A Discontinuous Earth /
Permafrost and Extinction in the Russian Arctic
2017 - 2020
A Discontinuous Earth is a study into different ways of knowing permafrost. As permafrost begins to receive more attention through Anthropocene scholarship and climate change discourse, defining permafrost becomes contextualised through strategies to mitigate its thaw. Thawing permafrost has grave implications for the survival of humanity: it sequesters double the amount of carbon currently found in the atmosphere, which escapes when it thaws, exacerbating global warming. In north-east Siberia, an ambitious project is underway to slow, or even reverse, the dangerous effects of thawing permafrost; called Pleistocene Park, two scientists are attempting to restore a large patch of tundra to the prehistoric ‘mammoth steppe’ ecosystem. Having plucked various animals from all over the globe – bison, horse, reindeer, yak – they are now turning their attention to the controversial science of de-extinction in the hopes that they might return a mammoth to its ancestral home – a natural geoengineering scheme they claim will ‘save the world’.
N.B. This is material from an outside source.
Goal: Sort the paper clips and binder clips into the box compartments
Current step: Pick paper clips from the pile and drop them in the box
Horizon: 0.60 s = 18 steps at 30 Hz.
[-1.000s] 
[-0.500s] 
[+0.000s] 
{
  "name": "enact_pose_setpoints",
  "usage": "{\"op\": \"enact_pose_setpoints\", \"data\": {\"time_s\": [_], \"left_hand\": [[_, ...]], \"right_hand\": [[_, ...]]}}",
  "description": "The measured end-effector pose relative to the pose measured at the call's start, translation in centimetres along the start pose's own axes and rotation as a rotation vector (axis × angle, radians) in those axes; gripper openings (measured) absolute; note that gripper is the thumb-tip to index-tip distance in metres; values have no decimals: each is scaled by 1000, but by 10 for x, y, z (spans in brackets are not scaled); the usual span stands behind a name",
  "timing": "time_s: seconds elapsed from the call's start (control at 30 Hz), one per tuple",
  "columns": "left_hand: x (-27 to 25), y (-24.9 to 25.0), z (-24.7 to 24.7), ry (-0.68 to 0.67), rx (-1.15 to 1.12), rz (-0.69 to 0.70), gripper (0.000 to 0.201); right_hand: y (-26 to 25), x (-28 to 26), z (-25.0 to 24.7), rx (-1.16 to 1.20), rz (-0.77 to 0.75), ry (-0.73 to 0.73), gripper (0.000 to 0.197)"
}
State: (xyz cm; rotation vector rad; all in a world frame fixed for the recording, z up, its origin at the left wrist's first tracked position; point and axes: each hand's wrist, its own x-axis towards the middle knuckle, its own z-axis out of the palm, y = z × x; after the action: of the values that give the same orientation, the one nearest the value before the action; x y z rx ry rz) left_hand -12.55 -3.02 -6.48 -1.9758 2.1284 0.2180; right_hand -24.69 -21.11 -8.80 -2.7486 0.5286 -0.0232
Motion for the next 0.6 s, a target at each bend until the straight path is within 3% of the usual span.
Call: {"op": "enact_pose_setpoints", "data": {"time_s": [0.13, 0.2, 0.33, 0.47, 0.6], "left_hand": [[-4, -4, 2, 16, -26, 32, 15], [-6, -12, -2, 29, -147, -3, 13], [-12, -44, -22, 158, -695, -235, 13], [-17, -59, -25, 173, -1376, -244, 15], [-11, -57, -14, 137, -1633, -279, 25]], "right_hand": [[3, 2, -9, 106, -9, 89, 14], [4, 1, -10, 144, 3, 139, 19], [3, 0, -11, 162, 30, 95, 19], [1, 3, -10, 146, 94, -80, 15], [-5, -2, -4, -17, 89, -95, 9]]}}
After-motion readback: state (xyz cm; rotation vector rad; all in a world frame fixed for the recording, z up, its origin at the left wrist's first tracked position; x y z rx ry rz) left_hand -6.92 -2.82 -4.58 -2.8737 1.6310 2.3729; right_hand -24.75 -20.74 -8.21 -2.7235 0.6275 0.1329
This project draws on fieldwork undertaken at the Pleistocene Park and other areas of Yakutia, Russia to excavate permafrost in all its difference, multiplicity, and surprise. Throughout, I present a new theory of ‘discontinuous thinking’. Taking inspiration from the scientific definition of permafrost as either continuous or discontinuous, discontinuous thinking aims to disrupt the presumption of human mastery in the Anthropocene, which designates inhuman matter to be extracted, ontological difference suppressed, scientific knowledge valorised as pure, life to be controllable, time to be quantifiable and malleable. Discontinuous thinking, conversely, unsettles these homogenising categories by using permafrost as a way to uncover the discontinuity of both the Earth and the earth. Weaving together various stories across different places and spaces and temporalities, A Discontinuous Earth produces a materially and textually incomplete account of knowing permafrost and planet in all its maddening, fascinating discontinuity.
Earth Ice Bone Blood: Permafrost and Extinction in the Russian Arctic
Exploring one of the greatest potential contributors to climate change—thawing permafrost—and the anxiety of extinction on an increasingly hostile planet
Earth, Ice, Bone, Blood presents a meditative engagement with permafrost as more than just frozen ground. Wrigley considers how permafrost—and its disappearance—redefines extinction to be a lack of continuity, both material and social, and something that affects not only life on earth but nonlife, too.